__Required action__
Lines with the word "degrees" in them are the ones to copy from the records.

Segment Start: Supplied data

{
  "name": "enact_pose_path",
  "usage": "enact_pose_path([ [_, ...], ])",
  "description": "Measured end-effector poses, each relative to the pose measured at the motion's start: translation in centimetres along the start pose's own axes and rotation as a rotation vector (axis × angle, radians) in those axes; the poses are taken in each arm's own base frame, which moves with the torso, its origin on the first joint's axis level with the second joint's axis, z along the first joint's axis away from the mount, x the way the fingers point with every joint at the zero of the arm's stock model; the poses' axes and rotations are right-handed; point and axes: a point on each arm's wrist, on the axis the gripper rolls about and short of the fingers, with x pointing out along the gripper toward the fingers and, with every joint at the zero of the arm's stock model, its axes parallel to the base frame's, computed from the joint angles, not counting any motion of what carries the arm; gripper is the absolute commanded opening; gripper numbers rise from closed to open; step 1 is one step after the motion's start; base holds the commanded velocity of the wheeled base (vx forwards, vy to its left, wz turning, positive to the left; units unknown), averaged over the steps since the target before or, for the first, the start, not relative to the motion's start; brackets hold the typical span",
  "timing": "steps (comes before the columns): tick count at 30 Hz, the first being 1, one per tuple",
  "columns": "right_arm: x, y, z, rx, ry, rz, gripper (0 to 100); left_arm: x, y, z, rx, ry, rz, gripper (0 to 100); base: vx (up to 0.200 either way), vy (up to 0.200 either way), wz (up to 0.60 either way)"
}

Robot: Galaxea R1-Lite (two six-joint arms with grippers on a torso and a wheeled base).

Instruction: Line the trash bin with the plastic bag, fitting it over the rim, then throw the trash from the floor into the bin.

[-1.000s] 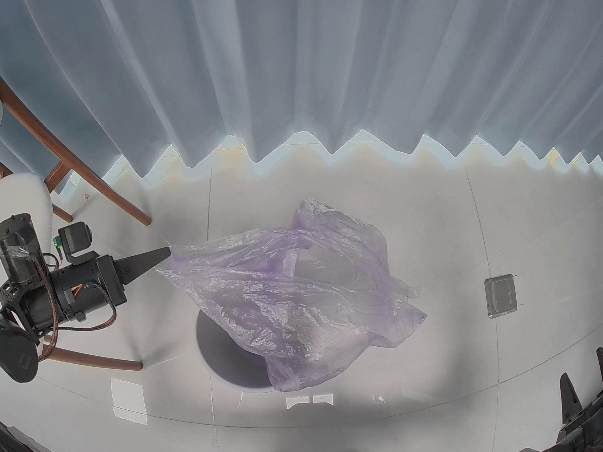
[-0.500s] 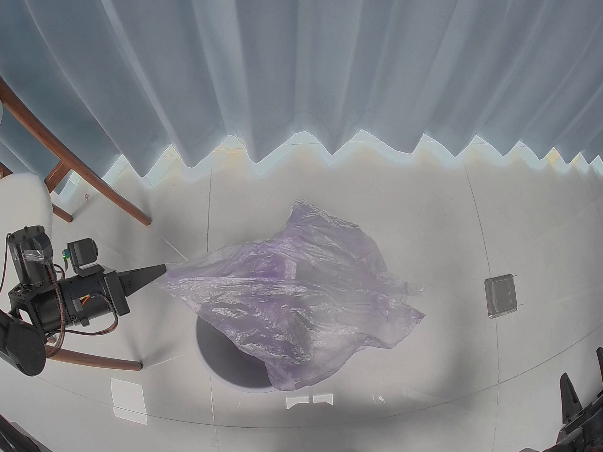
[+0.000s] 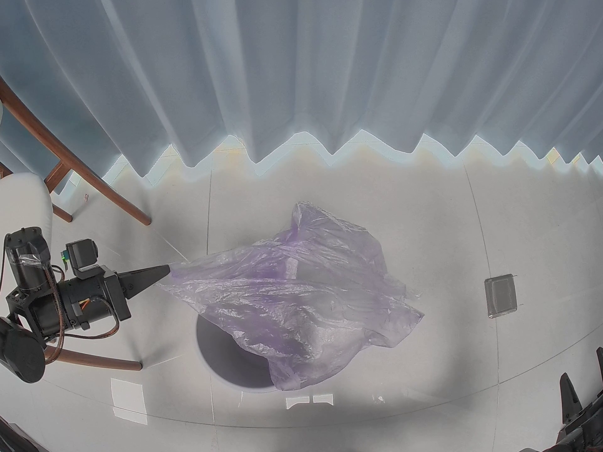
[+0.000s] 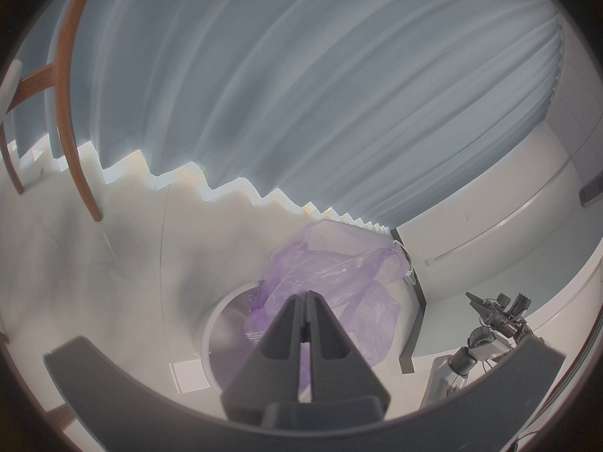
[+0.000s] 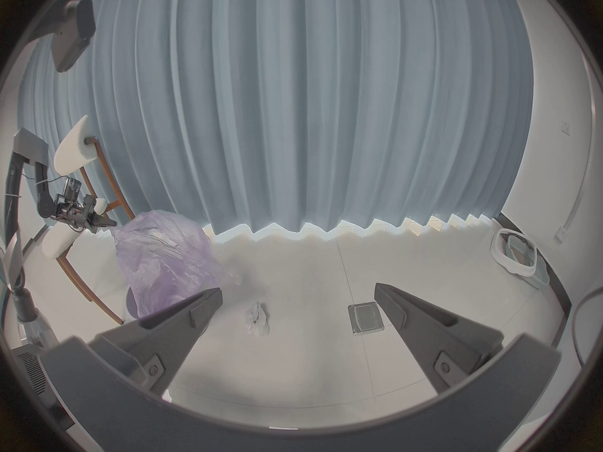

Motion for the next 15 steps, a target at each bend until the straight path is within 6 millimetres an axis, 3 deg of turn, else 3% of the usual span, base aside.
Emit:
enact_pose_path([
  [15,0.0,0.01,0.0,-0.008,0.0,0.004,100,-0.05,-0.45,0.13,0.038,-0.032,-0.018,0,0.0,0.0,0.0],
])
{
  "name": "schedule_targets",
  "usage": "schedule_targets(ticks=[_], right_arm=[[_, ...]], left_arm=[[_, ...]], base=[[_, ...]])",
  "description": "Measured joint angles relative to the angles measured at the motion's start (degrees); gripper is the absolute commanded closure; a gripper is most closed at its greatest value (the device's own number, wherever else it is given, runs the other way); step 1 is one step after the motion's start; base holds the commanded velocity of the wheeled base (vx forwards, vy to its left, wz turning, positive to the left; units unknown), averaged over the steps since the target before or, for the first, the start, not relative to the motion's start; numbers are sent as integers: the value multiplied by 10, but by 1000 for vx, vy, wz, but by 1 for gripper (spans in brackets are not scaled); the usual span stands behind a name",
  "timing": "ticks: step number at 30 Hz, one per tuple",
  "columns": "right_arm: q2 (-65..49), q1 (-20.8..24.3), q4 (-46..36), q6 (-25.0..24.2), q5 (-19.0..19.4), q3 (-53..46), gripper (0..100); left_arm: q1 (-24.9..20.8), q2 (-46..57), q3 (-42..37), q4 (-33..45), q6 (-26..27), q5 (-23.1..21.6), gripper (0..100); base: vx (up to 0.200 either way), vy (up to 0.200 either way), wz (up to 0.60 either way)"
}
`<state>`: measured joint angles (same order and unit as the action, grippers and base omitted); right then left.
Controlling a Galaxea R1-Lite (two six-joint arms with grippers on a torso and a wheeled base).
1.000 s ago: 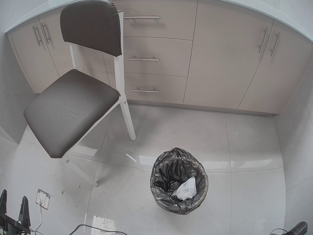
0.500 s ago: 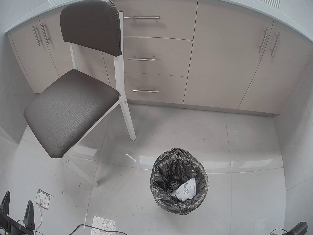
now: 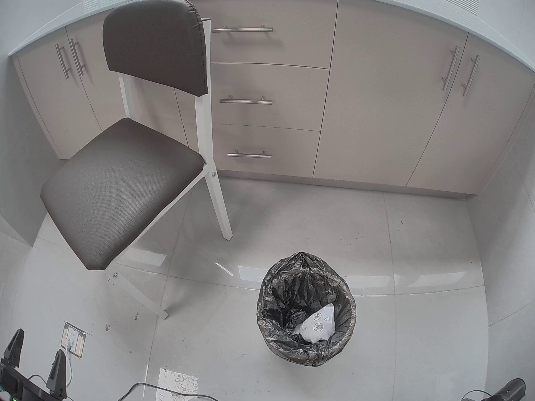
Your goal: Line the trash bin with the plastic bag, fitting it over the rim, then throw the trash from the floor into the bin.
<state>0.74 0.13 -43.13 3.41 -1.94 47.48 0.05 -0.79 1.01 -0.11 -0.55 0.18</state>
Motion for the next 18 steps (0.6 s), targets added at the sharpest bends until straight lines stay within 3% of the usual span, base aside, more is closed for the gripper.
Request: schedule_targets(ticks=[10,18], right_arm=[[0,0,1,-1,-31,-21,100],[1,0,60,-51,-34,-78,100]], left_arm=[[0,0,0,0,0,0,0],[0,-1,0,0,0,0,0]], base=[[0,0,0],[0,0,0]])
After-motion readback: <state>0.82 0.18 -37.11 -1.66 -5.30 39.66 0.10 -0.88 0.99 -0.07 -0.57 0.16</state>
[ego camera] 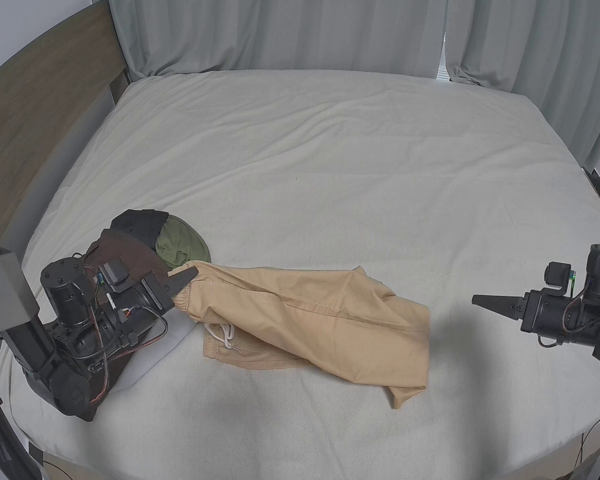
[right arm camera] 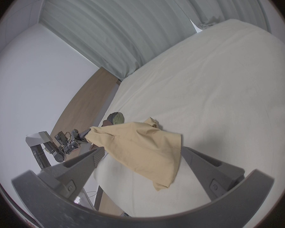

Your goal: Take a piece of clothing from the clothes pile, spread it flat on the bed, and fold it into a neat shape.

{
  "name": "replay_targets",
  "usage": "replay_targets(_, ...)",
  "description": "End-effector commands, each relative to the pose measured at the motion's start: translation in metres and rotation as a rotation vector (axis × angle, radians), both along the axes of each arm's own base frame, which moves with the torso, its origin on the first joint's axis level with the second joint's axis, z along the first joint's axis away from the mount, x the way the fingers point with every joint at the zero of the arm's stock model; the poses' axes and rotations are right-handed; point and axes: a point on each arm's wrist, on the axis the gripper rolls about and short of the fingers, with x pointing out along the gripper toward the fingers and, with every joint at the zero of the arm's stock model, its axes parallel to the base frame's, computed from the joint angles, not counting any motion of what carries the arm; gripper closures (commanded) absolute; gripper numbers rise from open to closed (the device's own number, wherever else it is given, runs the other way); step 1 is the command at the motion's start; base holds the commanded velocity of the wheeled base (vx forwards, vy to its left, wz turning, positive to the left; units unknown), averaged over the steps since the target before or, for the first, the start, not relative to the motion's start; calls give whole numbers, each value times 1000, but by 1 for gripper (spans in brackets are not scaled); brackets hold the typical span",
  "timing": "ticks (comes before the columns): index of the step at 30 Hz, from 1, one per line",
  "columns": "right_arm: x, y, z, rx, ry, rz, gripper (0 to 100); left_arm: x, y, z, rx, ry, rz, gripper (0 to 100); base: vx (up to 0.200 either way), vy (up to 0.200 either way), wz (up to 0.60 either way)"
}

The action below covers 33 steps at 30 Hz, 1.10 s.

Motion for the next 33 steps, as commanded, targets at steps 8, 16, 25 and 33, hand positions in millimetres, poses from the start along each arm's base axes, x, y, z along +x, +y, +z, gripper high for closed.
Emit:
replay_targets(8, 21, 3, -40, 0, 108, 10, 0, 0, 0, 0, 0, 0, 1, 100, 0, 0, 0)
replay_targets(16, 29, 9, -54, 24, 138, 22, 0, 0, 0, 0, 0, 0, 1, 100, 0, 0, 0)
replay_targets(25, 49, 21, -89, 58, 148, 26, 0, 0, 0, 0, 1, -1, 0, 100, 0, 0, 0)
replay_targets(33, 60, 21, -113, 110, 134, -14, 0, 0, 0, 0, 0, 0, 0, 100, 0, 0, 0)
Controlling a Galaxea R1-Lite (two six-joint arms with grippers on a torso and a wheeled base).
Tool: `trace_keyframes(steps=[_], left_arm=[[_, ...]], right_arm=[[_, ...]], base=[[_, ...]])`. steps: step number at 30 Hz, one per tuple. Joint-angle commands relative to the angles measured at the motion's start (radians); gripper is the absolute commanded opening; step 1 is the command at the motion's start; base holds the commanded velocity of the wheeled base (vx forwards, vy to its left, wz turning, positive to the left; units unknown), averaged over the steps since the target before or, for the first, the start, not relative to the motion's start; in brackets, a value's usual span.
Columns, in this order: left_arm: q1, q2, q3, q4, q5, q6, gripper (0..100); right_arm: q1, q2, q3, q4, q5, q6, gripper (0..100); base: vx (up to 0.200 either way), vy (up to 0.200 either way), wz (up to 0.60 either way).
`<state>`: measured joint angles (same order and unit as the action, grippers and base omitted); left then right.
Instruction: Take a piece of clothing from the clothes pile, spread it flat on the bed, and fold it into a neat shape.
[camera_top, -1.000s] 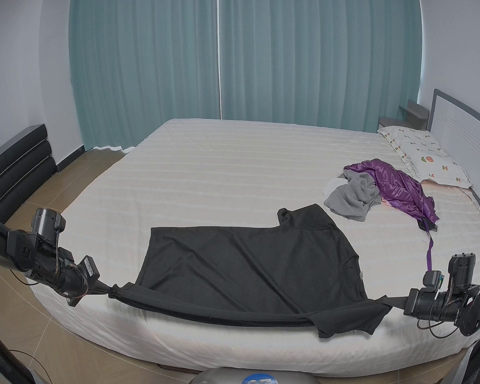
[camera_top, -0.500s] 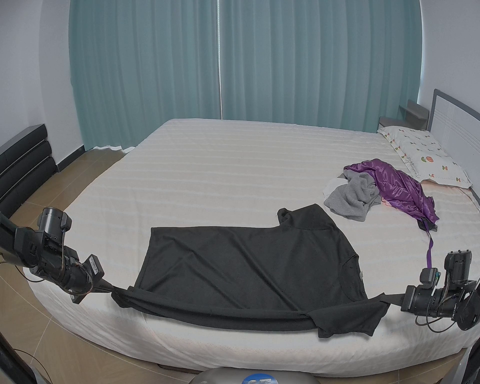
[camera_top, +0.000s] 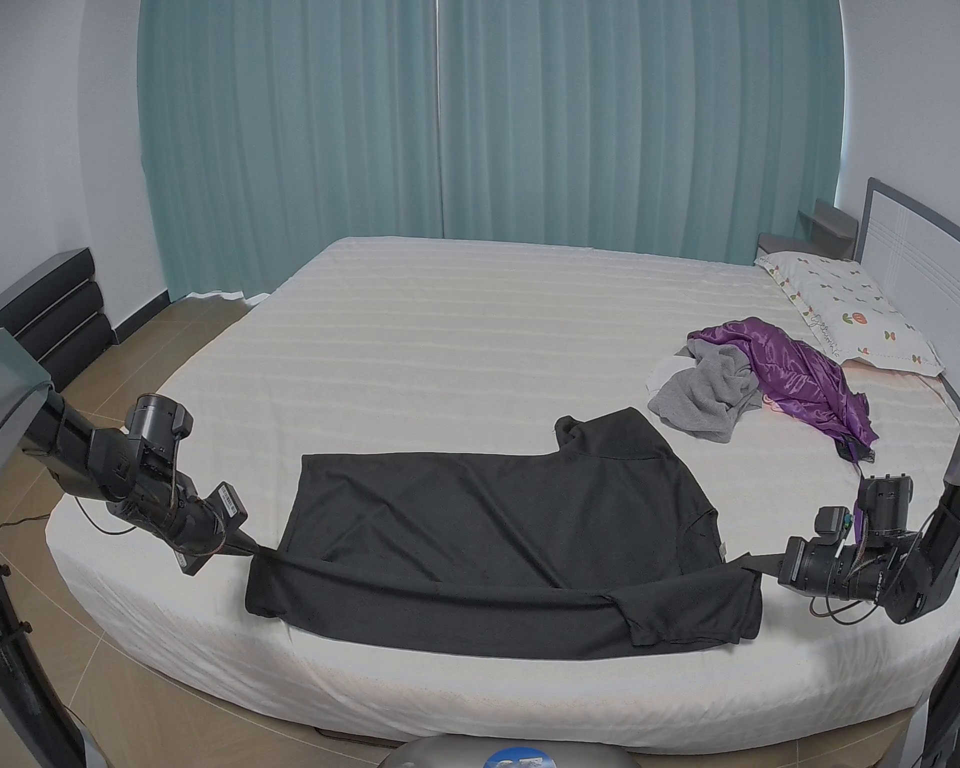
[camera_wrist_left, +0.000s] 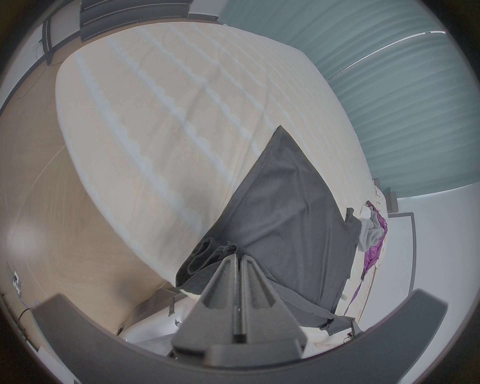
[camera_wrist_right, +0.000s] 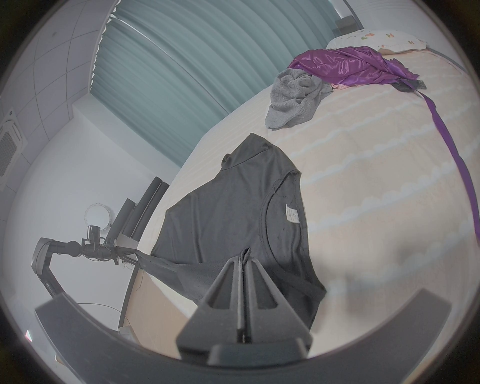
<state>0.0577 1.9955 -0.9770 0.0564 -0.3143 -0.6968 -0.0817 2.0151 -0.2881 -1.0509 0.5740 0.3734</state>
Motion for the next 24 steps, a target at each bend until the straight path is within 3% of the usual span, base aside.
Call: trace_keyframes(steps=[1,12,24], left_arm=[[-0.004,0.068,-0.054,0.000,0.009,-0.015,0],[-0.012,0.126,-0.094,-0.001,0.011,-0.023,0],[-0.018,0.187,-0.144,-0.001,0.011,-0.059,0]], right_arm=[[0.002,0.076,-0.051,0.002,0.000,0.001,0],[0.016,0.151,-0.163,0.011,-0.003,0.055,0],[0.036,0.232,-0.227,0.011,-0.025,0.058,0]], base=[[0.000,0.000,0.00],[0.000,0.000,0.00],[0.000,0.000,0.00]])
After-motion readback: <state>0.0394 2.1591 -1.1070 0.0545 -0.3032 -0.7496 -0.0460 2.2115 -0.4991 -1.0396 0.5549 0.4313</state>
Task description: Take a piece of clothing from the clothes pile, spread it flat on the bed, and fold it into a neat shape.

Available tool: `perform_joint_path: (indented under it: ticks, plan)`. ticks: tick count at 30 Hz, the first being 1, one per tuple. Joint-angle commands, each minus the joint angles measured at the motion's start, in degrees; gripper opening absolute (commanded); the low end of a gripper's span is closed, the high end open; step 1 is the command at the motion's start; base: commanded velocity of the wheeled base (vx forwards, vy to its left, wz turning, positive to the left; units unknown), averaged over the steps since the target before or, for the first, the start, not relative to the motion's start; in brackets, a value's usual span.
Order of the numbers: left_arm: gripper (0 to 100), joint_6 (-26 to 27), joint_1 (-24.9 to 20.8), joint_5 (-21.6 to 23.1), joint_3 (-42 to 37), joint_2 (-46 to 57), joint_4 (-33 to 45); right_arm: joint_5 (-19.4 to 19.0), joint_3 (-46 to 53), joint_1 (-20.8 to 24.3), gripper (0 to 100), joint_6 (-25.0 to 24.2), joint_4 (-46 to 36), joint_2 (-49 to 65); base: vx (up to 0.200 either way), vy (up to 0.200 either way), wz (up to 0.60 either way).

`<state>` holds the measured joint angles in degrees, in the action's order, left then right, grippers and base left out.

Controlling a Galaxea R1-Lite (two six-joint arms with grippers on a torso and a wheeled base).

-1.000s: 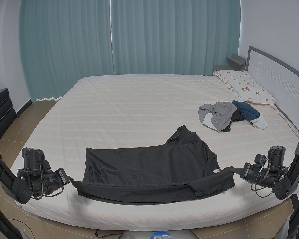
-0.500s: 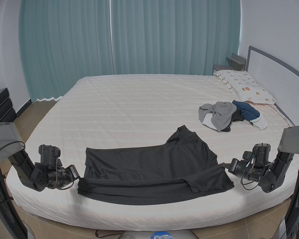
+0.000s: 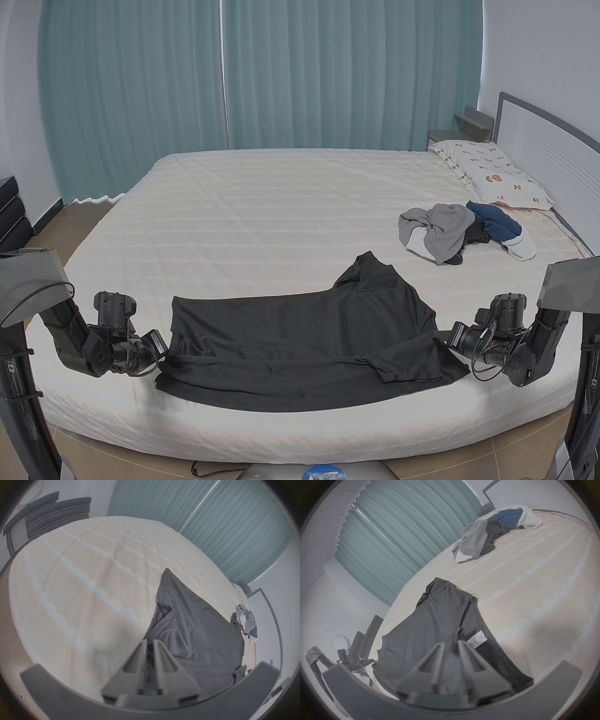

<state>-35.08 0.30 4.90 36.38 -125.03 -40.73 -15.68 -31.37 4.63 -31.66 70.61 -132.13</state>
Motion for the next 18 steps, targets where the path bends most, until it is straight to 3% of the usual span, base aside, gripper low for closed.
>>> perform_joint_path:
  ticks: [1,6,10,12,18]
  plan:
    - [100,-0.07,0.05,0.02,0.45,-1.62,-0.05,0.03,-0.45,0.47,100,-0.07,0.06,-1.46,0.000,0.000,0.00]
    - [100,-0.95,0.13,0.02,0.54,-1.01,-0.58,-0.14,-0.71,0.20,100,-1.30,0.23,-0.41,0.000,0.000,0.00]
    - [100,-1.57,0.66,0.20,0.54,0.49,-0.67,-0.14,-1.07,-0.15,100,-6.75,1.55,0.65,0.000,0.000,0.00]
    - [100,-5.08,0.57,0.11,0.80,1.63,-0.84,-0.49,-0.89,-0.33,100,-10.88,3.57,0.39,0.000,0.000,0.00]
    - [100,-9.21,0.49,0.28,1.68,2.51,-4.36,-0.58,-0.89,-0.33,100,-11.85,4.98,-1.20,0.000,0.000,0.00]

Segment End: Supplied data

__Exercise output__
  "description": "Measured joint angles relative to the angles measured at the motion's start (degrees); gripper is the absolute commanded closure; a gripper is most closed at its greatest value (the device's own number, wherever else it is given, runs the other way); step 1 is one step after the motion's start; base holds the commanded velocity of the wheeled base (vx forwards, vy to its left, wz turning, positive to the left; units unknown), averaged over the steps since the target before or, for the first, the start, not relative to the motion's start; numbers are sent as integers: the value multiplied by 10, but by 1000 for vx, vy, wz, but by 1 for gripper (spans in brackets are not scaled); the usual span stands behind a name",
Available tool: `perform_joint_path: (indented under it: ticks, plan)`. ticks: tick count at 30 Hz, the first being 1, one per tuple. Joint-angle commands, each minus the joint angles measured at the motion's start, in degrees; gripper opening absolute (commanded); the low end of a gripper's span is closed, the high end open; step 1 is the command at the motion's start; base: commanded velocity of the wheeled base (vx forwards, vy to its left, wz turning, positive to the left; units unknown), averaged over the steps since the target before or, for the first, the start, not relative to the motion's start; in brackets, a value's usual span.
`<state>` holds the measured joint angles in degrees, in the action's order, left then right, grippers and base left out.

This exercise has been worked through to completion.